9. The Commission does not make clear whether
payments being conditional on meeting certain statutory standards
(environmental, food safety, animal welfare and occupational safety)
will be set at a uniform level or take account of local conditions,
which may govern the ability of producers to achieve them. Nor
is it clear whether the associated proposal for farm audits is
the sole means by which compliance will be checked. Nevertheless
the proposal does seem to provide a basis for what the report
of the Policy Commission on Food and Farming (the Curry report)
described as "broad and shallow" measures to be adopted,
provided of course that the package as a whole permitted adequate
funding and equal access for producers in all regions of the EU.

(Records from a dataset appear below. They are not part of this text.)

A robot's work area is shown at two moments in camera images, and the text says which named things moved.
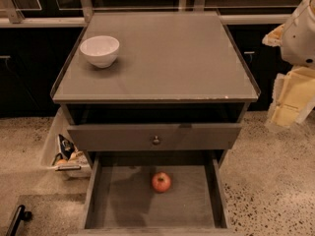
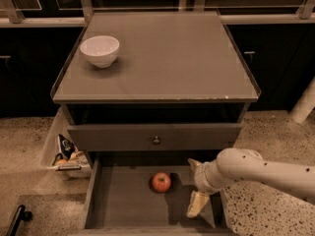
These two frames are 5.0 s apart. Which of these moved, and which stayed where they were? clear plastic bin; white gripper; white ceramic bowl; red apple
Moved: white gripper
Stayed: white ceramic bowl; red apple; clear plastic bin
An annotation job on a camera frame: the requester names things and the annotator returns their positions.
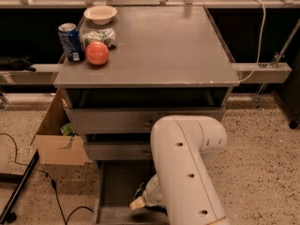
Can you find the grey drawer cabinet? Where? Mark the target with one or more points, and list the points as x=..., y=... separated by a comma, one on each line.
x=166, y=57

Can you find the green white snack bag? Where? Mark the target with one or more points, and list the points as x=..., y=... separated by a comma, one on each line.
x=106, y=36

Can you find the top grey drawer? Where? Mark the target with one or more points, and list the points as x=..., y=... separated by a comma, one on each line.
x=126, y=120

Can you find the cardboard box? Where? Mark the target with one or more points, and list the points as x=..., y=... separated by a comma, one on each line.
x=55, y=147

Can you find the black object on ledge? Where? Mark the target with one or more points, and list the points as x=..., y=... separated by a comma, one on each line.
x=8, y=63

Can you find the bottom grey open drawer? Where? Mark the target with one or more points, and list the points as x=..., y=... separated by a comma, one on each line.
x=118, y=182

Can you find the green packet in box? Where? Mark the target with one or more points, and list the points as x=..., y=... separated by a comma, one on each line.
x=68, y=130

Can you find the middle grey drawer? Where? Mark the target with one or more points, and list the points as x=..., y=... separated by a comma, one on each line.
x=116, y=150

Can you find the blue soda can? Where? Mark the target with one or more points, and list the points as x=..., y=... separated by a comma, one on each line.
x=71, y=42

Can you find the black metal floor bar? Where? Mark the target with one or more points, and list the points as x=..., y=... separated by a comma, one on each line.
x=19, y=181

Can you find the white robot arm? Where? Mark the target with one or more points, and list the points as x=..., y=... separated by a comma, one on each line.
x=180, y=146

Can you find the red apple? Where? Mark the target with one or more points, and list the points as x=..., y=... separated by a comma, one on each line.
x=97, y=53

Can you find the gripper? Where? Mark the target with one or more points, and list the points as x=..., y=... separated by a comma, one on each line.
x=152, y=191

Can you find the top drawer round knob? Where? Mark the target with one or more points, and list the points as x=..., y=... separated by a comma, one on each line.
x=148, y=123

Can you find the white bowl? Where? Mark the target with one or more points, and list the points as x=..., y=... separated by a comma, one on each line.
x=100, y=15

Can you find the grey metal rail beam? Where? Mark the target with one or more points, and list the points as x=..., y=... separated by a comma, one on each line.
x=261, y=73

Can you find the blue chip bag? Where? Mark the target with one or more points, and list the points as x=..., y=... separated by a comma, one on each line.
x=140, y=190

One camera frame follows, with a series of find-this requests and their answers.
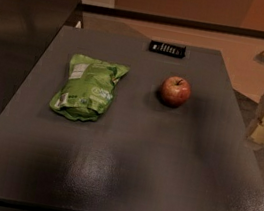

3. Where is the red apple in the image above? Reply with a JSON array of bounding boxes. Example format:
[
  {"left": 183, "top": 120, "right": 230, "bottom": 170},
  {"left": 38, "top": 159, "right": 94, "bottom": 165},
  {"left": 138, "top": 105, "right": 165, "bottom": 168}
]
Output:
[{"left": 159, "top": 76, "right": 191, "bottom": 108}]

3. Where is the dark side counter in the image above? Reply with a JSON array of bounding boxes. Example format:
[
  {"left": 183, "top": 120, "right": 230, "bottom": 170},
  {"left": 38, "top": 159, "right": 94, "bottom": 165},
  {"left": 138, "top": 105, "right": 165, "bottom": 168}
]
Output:
[{"left": 0, "top": 0, "right": 83, "bottom": 114}]

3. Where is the green rice chip bag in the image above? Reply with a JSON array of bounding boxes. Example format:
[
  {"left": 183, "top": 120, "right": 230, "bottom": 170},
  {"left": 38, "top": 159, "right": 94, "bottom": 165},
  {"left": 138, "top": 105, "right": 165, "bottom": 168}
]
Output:
[{"left": 49, "top": 54, "right": 129, "bottom": 122}]

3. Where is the black label tag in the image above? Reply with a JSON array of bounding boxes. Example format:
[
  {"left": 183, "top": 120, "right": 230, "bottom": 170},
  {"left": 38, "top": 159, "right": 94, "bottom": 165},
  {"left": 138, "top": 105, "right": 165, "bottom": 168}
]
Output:
[{"left": 148, "top": 40, "right": 186, "bottom": 59}]

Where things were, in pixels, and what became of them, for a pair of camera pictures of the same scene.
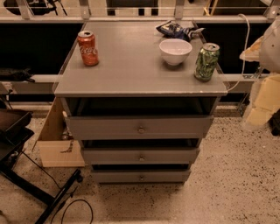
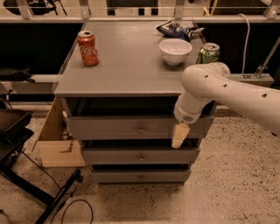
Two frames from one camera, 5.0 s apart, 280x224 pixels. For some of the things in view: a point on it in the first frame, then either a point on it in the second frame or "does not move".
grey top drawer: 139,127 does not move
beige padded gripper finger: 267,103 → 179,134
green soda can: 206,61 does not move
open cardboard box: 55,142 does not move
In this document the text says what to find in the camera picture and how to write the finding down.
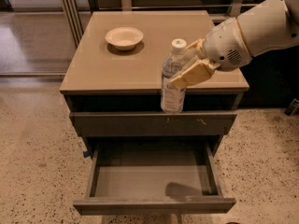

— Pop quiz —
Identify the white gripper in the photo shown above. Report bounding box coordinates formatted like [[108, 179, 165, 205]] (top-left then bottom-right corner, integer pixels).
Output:
[[170, 18, 252, 89]]

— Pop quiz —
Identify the clear plastic water bottle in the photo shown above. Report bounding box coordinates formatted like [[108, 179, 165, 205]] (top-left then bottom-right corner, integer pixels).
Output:
[[161, 38, 192, 113]]

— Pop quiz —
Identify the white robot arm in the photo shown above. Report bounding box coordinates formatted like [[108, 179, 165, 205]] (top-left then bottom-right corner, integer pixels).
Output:
[[170, 0, 299, 89]]

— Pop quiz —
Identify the closed top drawer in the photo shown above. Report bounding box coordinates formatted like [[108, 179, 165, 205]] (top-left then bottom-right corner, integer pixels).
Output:
[[70, 111, 236, 137]]

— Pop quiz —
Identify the grey drawer cabinet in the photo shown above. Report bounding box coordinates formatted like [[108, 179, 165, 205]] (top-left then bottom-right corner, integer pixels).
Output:
[[59, 10, 250, 224]]

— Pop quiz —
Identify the open middle drawer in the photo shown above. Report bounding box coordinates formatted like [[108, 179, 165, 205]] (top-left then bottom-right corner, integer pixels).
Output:
[[74, 142, 235, 216]]

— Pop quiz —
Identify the white ceramic bowl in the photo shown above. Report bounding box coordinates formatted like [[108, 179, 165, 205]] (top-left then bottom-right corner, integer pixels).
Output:
[[105, 27, 144, 51]]

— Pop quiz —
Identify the dark object on floor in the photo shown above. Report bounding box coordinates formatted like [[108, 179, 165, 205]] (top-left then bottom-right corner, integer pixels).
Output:
[[284, 99, 299, 116]]

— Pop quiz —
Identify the blue tape piece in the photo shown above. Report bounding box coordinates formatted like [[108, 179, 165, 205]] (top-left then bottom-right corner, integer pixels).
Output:
[[82, 150, 90, 158]]

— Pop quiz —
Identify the metal frame rail left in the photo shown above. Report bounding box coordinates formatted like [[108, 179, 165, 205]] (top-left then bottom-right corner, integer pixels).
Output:
[[61, 0, 83, 47]]

The raising of minimum standards across all producers would surely
command much greater UK public support than the myriad current
schemes, which are costly in terms of outcomes, complex, bureaucratic
and poorly appreciated by the public.
10. A major benefit of adopting the "broad
and shallow" approach in the UK is that compliance could
be checked through existing externally audited assurance schemes,
at considerably less cost to the Exchequer or EU funds than might
hitherto have been the case. From a consumer point of view there
is a widely held assumption that farm assurance schemes are already
addressing such issues fully, and pressure to ensure they do will
only grow in the near future. By utilising this existing structure
and having it replicated in those member states where it does
not currently exist, the Commission would have the benefit of
using market driven schemes through which to promote sustainable
systems.
RE-ALLOCATION
OF FUNDS
11. Whilst we believe there is general support
for the principle of moving funds from Pillar I to Pillar II,
this should not be at the expense of UK agriculture, otherwise
the reforms will have been self-defeating. Furthermore we would
question whether the Commission should not take a much wider perspective
in determining the issue of rural development and consider whether
its aims in this area might not be better achieved by directing
resources through other areas. From a UK perspective there has
to be concern that the reforms will simply ensure that money is
diverted from supporting the most efficient areas of agriculture
into supporting an ineffective and unviable rural idyll.
12. The Commission should, we believe, focus
more clearly on policies which are intended to provide assisted
development to rural areas and bring about policy changes which
allow rural areas to make a more telling contribution to the economy
as a whole. One such example of this, which could be easily transferable
across the Community, is that of non-food crops. There are a growing
number of areas where the technological possibility now exists
for products to be made using renewable, as opposed to non-renewable
resources. Whilst much effort has been concentrated on bio-fuels,
there are developments in areas such as biodegradable plastics.
We would urge the Commission, and Member States, to look at development
in these areas in a more holistic manner, taking into account
the environmental costs as well as development and production
costs of the various technologies.
13. We would suggest therefore that this
is an area in which the Commission should adopt a more positive
approach, especially greater flexibility and subsidiarity to ensure
that these new opportunities are not stifled before they can thrive.
Many offer the potential for long-term overall savings to the
EU and national purse when the full costs of some non-renewable
energy sources are taken into account. They could also offer an
alternative source of income to UK producers at a time when income
from traditional sources is at a historically low level. There
are opportunities for the various sectors within the industry
to work together in entrepreneurial partnerships, all of which
would strengthen the argument that a devolvement of power to national
and regional authorities, within an overall Community framework,
would ensure that the agricultural industry is able to make a
full contribution to the attainment of sustainable development.